First, a new report from advertising analytics firm Chitika finds that while the majority of Firefox users are embracing Mozilla’s new rapid release methodology (which sees a new major version of Firefox every couple months), as many as a quarter of Firefox users are three or more major revisions behind, with nearly 23 percent of Firefox’s user base still using Firefox 3.0 or 3.x.
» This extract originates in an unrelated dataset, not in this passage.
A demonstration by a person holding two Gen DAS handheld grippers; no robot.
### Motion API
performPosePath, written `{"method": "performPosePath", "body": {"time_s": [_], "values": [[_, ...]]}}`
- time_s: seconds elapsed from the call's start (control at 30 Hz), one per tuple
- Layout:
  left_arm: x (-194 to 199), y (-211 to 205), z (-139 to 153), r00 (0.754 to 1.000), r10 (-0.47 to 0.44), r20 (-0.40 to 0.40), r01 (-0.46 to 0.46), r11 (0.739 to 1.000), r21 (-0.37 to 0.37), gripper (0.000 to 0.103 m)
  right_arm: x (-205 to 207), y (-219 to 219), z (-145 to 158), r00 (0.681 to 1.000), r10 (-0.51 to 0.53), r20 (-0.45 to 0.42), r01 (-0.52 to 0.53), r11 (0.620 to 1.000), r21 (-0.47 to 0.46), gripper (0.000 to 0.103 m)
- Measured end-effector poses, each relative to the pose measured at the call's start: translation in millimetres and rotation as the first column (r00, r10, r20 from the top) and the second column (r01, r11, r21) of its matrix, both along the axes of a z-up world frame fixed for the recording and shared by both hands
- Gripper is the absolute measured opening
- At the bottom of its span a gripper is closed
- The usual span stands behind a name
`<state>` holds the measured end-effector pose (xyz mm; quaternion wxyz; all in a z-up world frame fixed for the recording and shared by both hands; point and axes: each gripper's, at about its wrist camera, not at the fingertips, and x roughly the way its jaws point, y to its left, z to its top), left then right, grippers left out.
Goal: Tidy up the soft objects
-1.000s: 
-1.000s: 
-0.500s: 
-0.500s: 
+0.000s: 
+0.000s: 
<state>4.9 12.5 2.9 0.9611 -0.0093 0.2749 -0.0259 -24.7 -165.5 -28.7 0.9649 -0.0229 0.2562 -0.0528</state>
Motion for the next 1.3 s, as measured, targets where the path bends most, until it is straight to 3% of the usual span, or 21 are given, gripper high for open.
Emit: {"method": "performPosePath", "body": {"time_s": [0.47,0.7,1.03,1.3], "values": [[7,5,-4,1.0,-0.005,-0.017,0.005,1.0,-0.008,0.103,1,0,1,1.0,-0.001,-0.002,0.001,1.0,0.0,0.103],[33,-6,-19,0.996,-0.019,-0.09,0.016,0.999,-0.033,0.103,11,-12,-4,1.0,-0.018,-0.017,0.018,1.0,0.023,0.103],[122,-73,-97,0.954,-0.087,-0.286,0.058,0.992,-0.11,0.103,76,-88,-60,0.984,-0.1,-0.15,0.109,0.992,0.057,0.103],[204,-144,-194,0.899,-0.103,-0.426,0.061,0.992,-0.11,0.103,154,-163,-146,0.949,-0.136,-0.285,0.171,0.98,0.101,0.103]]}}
The current version — this week — is Firefox 8.
“While a majority of Firefox users have the current version of the browser, there is a significant portion—at least a quarter—who are at least three releases behind,” wrote Chitika’s Haze Jayachandran. “Firefox’s plans to allow silent updates may help this problem, though they aren’t scheduled to debut until version 12 is released.”
A “silent upgrade” feature won’t automatically migrate users of very old versions of Firefox (like Firefox 2 and 3) to new versions—the support simply isn’t in those older versions of the browser, and in some cases Mozilla no longer makes a version of Firefox for the platform. For instance, while Firefox still supports Windows XP, it left PowerPC-based Macs in the dust with Firefox 4.
Chitika also underscores the value of Mozilla’s search deal with Google, finding that nearly 80 percent of Firefox users have Google as their default search engine, as measured across impressions last week.
In the meantime, accusations are flying that Google may be trying to stack the deck against Firefox (and other browsers) by commissioning a report on browser security from Accuvant. Accuvant named Google’s Chrome the browser most secure against attacks. Accuvant’s senior research scientist claimed the test were “completely different and more extensive methodology than previous, similar studies,” and considered anti-exploitation technologies and browsers’ security methodology.
However, at least one other security firm is crying foul: NSS Labs has released its own response to Accuvant’s report (PDF), saying it appears Google may have set the testing parameters to Chrome’s advantage, in part because the test methodology completely ignored some Firefox security technologies such as frame poisoning and particular JIT hardening techniques employed by Firefox.
NSS Labs doesn’t question Accuvant’s expertise or that Chrome is working hard to be secure. In fact, NSS Labs lauds Accuvant’s discussion of JIT hardening and sandboxing tchnologies, and says it found Chrome increased its protection against traditional malware nearly fivefold just from November 22 to December 2. But NSS Labs pulls no punches about why it thinks Chrome won in Accuvant’s testing: “Google paid product reseller Accuvant to publish a report comparing browser security. However, given the deficiencies in the methodology it would appear that the main aim of the report was to undermine confidence in Firefox.”
Of course, NSS Labs is no stranger to commissioned security reports itself: A year ago, NSS Labs was commissioned by Microsoft to test IE9’s anti-malware features…and NSS Labs declared IE9 the most secure browser available.